His thesis seems to be that this was the time when people of this region began to write down their religious beliefs; possible to protect them since they lived largely in the border area between the continually feuding Persian and 'Roman' empires. So he shows how the Zoroastrian priests of Persia start to write things down and then the project is enthusiastically taken up by the Jews of the area who develop the Torah. Justinian writes his laws, carefully based on scholarship to demonstrate their ancient provenance. The Bible is collected as a way of imposing orthodoxy on the feuding Christian sects of Constantine's empire although the hadiths amplifying the Koran (largely developed in a town thirty miles from the centre of Jewish learning) seem to be rather an attempt by the religious community to have an authority separate from the say-so if the Caliph.

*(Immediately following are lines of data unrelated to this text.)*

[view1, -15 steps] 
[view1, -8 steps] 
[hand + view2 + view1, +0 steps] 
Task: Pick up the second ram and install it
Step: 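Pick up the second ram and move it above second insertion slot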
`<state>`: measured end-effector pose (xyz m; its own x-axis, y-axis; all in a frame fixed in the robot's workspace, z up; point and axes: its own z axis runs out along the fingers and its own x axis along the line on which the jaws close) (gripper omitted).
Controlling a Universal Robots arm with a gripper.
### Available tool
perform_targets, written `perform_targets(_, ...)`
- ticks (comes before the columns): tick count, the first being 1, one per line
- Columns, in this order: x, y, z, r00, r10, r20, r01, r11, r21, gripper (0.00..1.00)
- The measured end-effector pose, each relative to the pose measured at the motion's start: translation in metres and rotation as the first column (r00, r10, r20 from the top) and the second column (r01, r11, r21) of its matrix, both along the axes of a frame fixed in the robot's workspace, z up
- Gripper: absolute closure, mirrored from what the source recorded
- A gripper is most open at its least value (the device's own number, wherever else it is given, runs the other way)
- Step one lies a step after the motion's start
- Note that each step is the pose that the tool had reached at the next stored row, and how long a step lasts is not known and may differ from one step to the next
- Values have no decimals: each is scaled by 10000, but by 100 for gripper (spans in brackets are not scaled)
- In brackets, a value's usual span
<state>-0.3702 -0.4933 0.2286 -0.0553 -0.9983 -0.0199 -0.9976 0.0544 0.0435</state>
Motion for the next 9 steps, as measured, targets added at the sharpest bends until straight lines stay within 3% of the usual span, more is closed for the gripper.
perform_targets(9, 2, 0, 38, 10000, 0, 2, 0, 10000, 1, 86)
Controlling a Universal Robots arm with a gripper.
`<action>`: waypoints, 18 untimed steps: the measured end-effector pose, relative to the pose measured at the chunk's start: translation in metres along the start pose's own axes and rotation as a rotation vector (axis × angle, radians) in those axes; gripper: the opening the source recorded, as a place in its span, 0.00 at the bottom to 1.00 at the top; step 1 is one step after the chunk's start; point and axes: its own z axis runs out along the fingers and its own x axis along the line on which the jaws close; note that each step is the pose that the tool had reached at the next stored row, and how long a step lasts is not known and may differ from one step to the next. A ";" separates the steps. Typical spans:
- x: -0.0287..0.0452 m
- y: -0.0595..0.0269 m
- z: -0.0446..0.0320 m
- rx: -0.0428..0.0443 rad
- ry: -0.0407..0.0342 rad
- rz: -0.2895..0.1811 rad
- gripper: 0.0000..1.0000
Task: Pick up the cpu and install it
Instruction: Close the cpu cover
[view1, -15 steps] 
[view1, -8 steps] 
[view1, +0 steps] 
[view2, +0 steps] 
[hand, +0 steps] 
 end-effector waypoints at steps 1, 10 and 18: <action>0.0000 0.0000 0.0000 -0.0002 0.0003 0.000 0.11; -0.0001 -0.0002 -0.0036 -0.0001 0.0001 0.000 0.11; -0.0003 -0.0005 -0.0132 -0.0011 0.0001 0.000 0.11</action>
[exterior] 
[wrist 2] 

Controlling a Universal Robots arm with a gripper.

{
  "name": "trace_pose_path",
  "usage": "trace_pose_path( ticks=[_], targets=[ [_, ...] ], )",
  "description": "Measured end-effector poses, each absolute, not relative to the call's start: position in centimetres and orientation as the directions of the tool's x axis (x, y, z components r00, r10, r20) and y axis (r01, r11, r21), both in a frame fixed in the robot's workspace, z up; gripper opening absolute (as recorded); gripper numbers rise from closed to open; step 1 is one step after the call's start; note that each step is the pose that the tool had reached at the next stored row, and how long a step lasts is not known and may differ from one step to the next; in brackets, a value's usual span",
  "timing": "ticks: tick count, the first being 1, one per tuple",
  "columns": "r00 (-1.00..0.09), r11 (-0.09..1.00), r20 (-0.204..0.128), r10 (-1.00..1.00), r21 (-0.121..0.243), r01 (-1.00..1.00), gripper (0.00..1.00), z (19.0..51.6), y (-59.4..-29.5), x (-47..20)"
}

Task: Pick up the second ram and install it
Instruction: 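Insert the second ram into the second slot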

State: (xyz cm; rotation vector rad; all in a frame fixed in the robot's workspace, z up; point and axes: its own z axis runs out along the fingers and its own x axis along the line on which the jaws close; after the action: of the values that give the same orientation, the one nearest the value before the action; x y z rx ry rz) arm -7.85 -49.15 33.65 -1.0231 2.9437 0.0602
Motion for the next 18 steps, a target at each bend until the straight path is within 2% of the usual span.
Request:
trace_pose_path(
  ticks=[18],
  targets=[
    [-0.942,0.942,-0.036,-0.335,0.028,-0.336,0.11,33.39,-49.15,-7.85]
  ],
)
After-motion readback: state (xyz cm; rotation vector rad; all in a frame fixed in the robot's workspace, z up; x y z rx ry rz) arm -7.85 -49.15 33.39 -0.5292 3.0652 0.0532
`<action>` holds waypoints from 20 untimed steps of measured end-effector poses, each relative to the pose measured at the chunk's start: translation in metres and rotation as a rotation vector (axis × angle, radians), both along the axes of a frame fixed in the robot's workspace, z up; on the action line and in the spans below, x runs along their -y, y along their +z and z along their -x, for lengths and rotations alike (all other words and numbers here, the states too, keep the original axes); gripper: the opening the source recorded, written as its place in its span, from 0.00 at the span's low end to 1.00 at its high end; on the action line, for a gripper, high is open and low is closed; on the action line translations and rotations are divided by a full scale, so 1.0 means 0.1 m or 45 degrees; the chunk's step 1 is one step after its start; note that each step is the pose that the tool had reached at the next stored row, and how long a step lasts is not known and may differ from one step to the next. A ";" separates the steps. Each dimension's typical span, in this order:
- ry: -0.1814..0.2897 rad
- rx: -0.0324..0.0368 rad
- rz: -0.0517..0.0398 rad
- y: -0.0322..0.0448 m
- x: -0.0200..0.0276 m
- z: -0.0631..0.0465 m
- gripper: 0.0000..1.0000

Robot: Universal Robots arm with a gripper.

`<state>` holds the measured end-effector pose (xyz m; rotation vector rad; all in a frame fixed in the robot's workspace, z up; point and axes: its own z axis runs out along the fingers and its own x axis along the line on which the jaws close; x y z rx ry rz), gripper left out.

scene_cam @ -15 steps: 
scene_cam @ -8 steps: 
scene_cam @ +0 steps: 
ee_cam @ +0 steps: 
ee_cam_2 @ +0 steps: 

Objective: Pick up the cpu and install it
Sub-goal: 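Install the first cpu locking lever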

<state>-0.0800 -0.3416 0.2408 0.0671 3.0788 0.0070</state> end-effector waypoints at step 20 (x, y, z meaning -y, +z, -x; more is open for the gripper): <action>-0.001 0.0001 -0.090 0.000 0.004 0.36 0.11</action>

What I found far more interesting (and frustrating) was the way he challenged the conventional view of Islamic history. Thus is a footnote on page 304 he claims that the concept of their being only a single version of the Koran dates back to 1924; before then it was largely accepted that there were seven 'readings'. The first mention of Mecca outside the Koran was in 741 (Mohammed died before 634). 'Mecca' is described as a significant trading town which presumably required significant agricultural resources: impossible for this remote part of the desert. The Koran itself is unmentioned in the early Islamic writings; it only mentions Mohammed four times.

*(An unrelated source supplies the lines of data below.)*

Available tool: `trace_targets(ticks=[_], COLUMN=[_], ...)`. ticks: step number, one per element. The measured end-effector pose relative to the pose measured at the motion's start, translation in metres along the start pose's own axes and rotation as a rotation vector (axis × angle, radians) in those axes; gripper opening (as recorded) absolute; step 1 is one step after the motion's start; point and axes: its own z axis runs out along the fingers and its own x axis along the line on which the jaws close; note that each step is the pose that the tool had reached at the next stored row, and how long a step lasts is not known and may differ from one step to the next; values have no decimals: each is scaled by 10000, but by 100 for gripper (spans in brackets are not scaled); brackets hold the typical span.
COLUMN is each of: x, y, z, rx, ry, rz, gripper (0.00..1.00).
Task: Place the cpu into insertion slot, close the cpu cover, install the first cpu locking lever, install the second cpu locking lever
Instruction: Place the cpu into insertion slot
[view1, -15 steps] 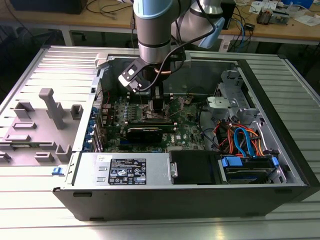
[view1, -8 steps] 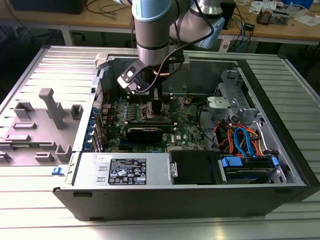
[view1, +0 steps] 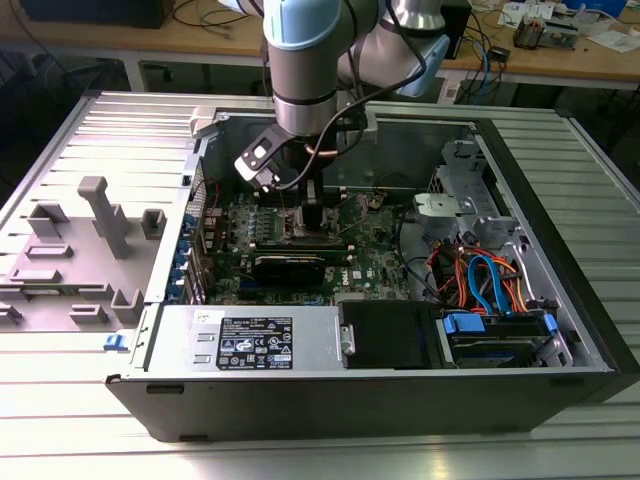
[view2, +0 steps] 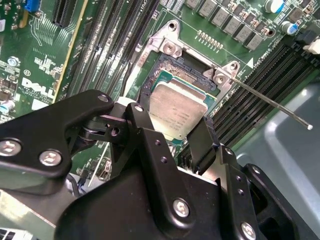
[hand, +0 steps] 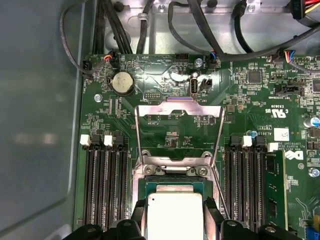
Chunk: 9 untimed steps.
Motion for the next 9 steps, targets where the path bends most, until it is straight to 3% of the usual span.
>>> trace_targets(ticks=[4,9], x=[-1,-1], y=[-7,-8], z=[54,63], rx=[0,1], ry=[0,-1], rz=[0,0], gripper=[55,55])
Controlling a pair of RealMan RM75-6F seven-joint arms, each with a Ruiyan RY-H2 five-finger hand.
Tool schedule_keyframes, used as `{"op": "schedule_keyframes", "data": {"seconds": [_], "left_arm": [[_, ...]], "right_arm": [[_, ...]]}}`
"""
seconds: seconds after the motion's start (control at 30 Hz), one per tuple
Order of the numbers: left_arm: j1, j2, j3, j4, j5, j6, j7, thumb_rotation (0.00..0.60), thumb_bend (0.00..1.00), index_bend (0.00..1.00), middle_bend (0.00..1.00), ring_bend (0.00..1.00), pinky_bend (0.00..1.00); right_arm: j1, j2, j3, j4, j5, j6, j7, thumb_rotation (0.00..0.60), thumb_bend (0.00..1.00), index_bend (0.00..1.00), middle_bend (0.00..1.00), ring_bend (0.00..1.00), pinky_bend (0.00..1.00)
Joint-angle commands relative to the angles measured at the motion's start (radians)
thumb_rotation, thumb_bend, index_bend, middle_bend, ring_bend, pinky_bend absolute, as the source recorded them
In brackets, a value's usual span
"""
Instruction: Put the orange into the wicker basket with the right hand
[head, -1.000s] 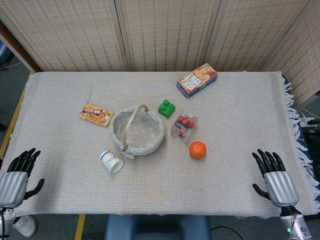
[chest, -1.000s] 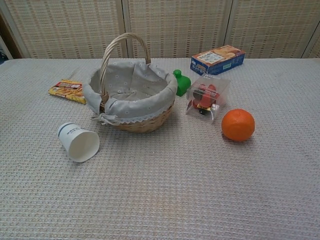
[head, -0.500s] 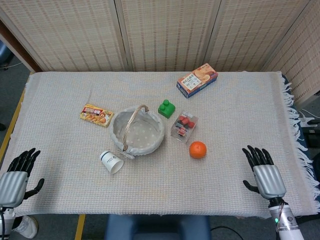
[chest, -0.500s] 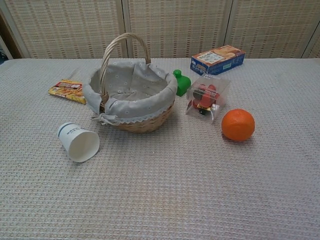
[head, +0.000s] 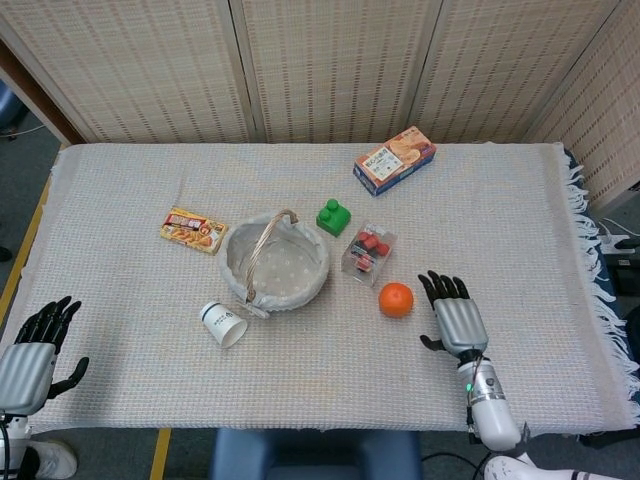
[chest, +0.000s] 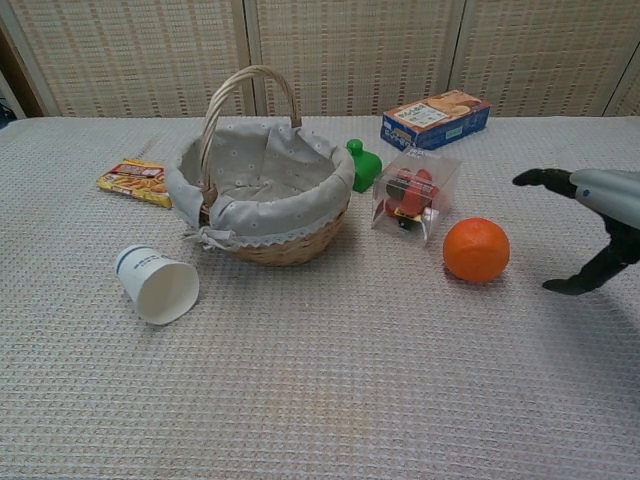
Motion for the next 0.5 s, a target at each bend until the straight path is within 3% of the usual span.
{"op": "schedule_keyframes", "data": {"seconds": [0.03,0.5], "left_arm": [[-0.001,0.001,0.000,-0.001,0.000,-0.001,-0.001,0.600,0.34,0.00,0.00,0.00,0.11],[-0.003,0.005,0.001,-0.006,-0.004,-0.009,-0.013,0.600,0.34,0.00,0.00,0.00,0.11]], "right_arm": [[0.050,-0.068,0.019,0.051,0.054,0.005,-0.038,0.600,0.11,0.00,0.01,0.00,0.07],[0.156,-0.236,0.042,0.219,0.161,0.014,-0.057,0.600,0.11,0.11,0.09,0.07,0.15]]}}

And so he develops his thesis although he does little more than hint at it (whether this is because there is so little evidence in any direction or he is afraid of a Moslem backlash is not clear). The context for Mohammed's life and the development of his thought is on the borders of Palestine, perhaps in the Negev desert, where Arab tribes lived who were paid by the Romans to guard the borders of Palestine from the Persians. The holy city was originally in this region and was moved to Mecca well after Mohammed's death (there is evidence that the direction of prayer and the alignment of mosques moved). There were a number of ka'bas; the Arabs rather liked worshipping at cube-shaped shrines. Mohammed's teachings were originally thought to be a refinement of the Torah; thus the punishment for adultery changed from the Koranic prescription of 100 lashes to the Jewish stoning. A number of Islamic ideas came from Zoroastrians: for example Moslems were originally required to pray three times a day, Zoroastrians five.

And these revelations are shocking and exciting. However, Holland never really explains the chronologies carefully. Exactly when was the Koran first mentioned by another witness? And when was Mohammed first described? I wanted more dates and details even if certainty is impossible.